» TASK INSTRUCTIONS:
Begin at the first line of the data and copy each line through the one containing "Find the right", that line included, with no pictures.

» RECORDS FOR THE EXERCISE:
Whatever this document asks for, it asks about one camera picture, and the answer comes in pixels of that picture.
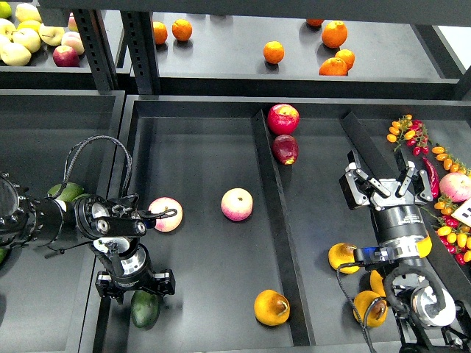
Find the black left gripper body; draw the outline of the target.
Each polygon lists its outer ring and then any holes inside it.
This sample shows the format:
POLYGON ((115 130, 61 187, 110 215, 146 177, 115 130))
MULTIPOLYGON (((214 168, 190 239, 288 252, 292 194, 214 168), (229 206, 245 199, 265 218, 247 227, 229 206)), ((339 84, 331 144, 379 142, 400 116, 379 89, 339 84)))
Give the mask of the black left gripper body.
POLYGON ((118 270, 114 269, 110 260, 106 261, 106 269, 110 276, 108 287, 112 292, 145 290, 149 293, 153 293, 153 276, 151 275, 152 263, 148 258, 141 264, 137 264, 134 261, 129 274, 118 275, 118 270))

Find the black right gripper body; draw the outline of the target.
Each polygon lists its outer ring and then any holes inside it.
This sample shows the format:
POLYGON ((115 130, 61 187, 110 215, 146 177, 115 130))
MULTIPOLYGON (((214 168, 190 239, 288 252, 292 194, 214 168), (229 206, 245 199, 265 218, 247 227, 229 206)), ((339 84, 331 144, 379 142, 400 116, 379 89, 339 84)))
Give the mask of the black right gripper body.
POLYGON ((419 207, 429 202, 429 187, 415 182, 417 191, 411 192, 396 179, 380 179, 389 192, 383 195, 374 190, 369 197, 370 214, 379 246, 399 246, 407 240, 418 242, 428 236, 419 207))

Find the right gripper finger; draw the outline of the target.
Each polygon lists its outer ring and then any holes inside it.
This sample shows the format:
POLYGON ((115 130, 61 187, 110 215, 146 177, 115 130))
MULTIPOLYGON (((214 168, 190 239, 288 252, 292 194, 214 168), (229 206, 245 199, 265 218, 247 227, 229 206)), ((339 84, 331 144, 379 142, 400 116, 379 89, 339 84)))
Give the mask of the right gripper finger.
POLYGON ((404 202, 431 202, 433 200, 428 173, 418 169, 403 149, 394 153, 400 175, 395 196, 404 202))
POLYGON ((348 165, 339 179, 347 206, 351 210, 372 205, 377 193, 382 198, 390 197, 390 191, 376 178, 368 175, 361 167, 359 153, 352 149, 347 154, 348 165))

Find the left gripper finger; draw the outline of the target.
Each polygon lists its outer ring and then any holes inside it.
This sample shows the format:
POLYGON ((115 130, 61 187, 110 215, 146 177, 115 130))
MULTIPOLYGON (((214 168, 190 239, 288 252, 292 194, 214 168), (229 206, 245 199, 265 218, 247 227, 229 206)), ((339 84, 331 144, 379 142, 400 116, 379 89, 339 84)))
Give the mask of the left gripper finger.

» SOLUTION:
Whatever this document asks for, it asks about one camera picture, and the answer comes in pixels of that picture.
Find the black left gripper body; draw the outline of the target.
Each polygon lists its outer ring and then any holes inside it.
This sample shows the format:
POLYGON ((115 130, 61 187, 110 215, 146 177, 115 130))
MULTIPOLYGON (((214 168, 190 239, 288 252, 292 194, 214 168), (229 206, 245 199, 265 218, 247 227, 229 206)), ((339 84, 331 144, 379 142, 400 116, 379 89, 339 84)))
Give the mask of the black left gripper body.
POLYGON ((118 270, 114 269, 110 260, 106 261, 106 269, 110 276, 108 287, 112 292, 145 290, 149 293, 153 293, 153 276, 151 275, 152 263, 148 258, 141 264, 137 264, 134 261, 129 274, 118 275, 118 270))

Find the black right gripper body; draw the outline of the target.
Each polygon lists its outer ring and then any holes inside it.
This sample shows the format:
POLYGON ((115 130, 61 187, 110 215, 146 177, 115 130))
MULTIPOLYGON (((214 168, 190 239, 288 252, 292 194, 214 168), (229 206, 245 199, 265 218, 247 227, 229 206)), ((339 84, 331 144, 379 142, 400 116, 379 89, 339 84)))
Give the mask of the black right gripper body.
POLYGON ((419 207, 429 202, 429 187, 415 182, 417 191, 411 192, 396 179, 380 179, 389 192, 383 195, 374 190, 369 197, 370 214, 379 246, 399 246, 407 240, 418 242, 428 236, 419 207))

Find the right gripper finger; draw the outline of the target.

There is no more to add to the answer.